Physical Address
304 North Cardinal St.
Dorchester Center, MA 02124
Physical Address
304 North Cardinal St.
Dorchester Center, MA 02124
Subscribe to our daily and weekly newsletters for the latest updates and content from the industry’s leading AI site. learn more
Google’s release of Gemini 2.0 Flash this weekgiving users a way to interact with videos around their environment, has set the stage for what could be a significant shift in how businesses and consumers interact with technology.
These releases — along with announcements from OpenAI, Microsoft, and others — are part of an ongoing shift in the field of technology called “multimodal AI.” The technology allows you to take video – or audio or images – that come on your computer or phone, and ask questions about it.
It also shows the rise of competition between Google and its competitors – OpenAI and Microsoft – in the development of AI technology. But more importantly, it feels like it defines the next era of interactive computing, agency computing.

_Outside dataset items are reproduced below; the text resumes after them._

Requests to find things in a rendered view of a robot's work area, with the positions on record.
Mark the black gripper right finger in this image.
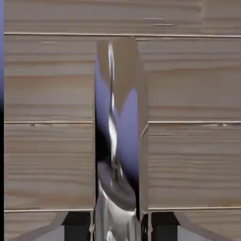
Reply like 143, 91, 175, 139
150, 211, 229, 241

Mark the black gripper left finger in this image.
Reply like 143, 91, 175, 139
16, 211, 94, 241

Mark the shiny curved metal handle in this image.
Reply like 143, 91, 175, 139
93, 35, 150, 241

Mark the light wood cabinet door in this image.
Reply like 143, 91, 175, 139
3, 33, 241, 124
3, 121, 241, 211

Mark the light wood cabinet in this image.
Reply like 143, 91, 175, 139
3, 0, 241, 241

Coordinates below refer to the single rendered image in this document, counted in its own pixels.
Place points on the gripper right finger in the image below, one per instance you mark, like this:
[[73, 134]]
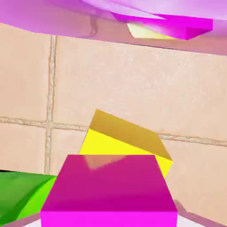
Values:
[[186, 219]]

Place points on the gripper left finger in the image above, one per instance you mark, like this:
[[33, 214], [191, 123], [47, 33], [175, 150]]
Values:
[[33, 221]]

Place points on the small magenta cube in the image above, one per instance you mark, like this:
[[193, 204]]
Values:
[[110, 191]]

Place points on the small yellow cube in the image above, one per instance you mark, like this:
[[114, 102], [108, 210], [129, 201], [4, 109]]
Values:
[[124, 134]]

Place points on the large green box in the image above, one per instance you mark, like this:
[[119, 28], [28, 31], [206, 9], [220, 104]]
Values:
[[16, 191]]

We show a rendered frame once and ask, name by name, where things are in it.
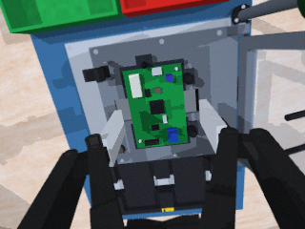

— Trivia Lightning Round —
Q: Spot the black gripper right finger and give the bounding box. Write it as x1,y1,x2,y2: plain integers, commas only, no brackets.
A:
198,99,305,229

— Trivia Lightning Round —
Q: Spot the green circuit board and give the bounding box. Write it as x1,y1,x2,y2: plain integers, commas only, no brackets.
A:
122,63,188,148

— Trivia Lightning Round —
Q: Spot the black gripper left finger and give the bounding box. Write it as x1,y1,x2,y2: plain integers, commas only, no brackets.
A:
17,110,126,229

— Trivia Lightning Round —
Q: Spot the green open bin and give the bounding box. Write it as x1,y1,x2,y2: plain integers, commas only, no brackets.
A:
0,0,124,34

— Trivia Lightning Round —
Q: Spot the red bin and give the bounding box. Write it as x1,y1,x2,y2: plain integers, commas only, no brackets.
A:
120,0,230,17

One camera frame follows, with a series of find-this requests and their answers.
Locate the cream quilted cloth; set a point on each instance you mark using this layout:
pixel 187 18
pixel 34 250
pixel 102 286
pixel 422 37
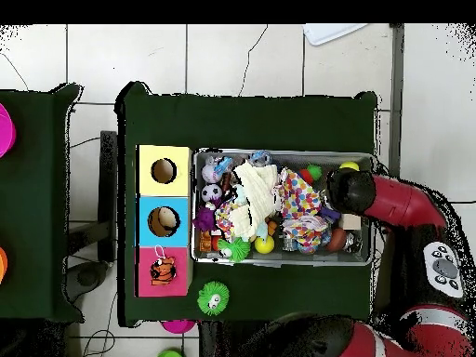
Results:
pixel 256 189

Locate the small colourful dotted cloth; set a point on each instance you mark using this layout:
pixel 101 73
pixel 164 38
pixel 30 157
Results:
pixel 223 219

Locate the large colourful dotted cloth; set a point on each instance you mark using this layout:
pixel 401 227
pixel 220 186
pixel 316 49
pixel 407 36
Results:
pixel 299 193

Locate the pale patterned cloth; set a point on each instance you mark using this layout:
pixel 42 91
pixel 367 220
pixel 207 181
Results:
pixel 305 232

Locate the green spiky ball with eyes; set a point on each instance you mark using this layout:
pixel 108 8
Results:
pixel 212 299

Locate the orange striped plush tiger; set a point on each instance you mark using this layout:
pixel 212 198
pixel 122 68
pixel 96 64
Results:
pixel 163 270

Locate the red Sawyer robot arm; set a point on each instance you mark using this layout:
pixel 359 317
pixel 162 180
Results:
pixel 401 204

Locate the wooden box with three holes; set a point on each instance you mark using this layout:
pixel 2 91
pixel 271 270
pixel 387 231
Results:
pixel 180 186

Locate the clear mesh bin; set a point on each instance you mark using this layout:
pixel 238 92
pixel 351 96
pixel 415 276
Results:
pixel 275 261

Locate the plain green spiky ball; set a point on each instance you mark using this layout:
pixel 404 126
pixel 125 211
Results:
pixel 234 248

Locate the yellow ball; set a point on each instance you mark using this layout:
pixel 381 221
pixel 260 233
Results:
pixel 264 244
pixel 349 166

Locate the dark green table cloth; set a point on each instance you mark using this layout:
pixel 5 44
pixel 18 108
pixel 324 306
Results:
pixel 241 122
pixel 41 260

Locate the multicolour spiky caterpillar toy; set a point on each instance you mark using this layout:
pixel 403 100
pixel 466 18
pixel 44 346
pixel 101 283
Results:
pixel 310 173

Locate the brown toy football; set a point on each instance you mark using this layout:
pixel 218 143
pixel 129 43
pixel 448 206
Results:
pixel 335 240

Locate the pale wooden block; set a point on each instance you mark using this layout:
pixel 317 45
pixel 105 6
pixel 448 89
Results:
pixel 350 222

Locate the pink bowl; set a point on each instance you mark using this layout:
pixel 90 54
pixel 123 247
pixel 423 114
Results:
pixel 178 327
pixel 5 130

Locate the green bowl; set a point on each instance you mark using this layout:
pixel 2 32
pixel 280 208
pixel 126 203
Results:
pixel 170 355

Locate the orange bowl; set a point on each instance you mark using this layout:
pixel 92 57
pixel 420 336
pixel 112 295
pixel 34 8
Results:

This moment in AI feels to me like the “iPhone moment,” and I’m talking about 2007-2008 when Apple released the iPhone which, through the Internet and a simple user interface, changed everyday life by giving people access. powerful computers in their pocket.
Although OpenAI’s ChatGPT may have started the latest moment of AI with its powerful human-like chats in Nov 2022, Google’s current release at the end of 2024 seems like a great continuation of that time – at a time when many observers were worried. potential downside to AI technology.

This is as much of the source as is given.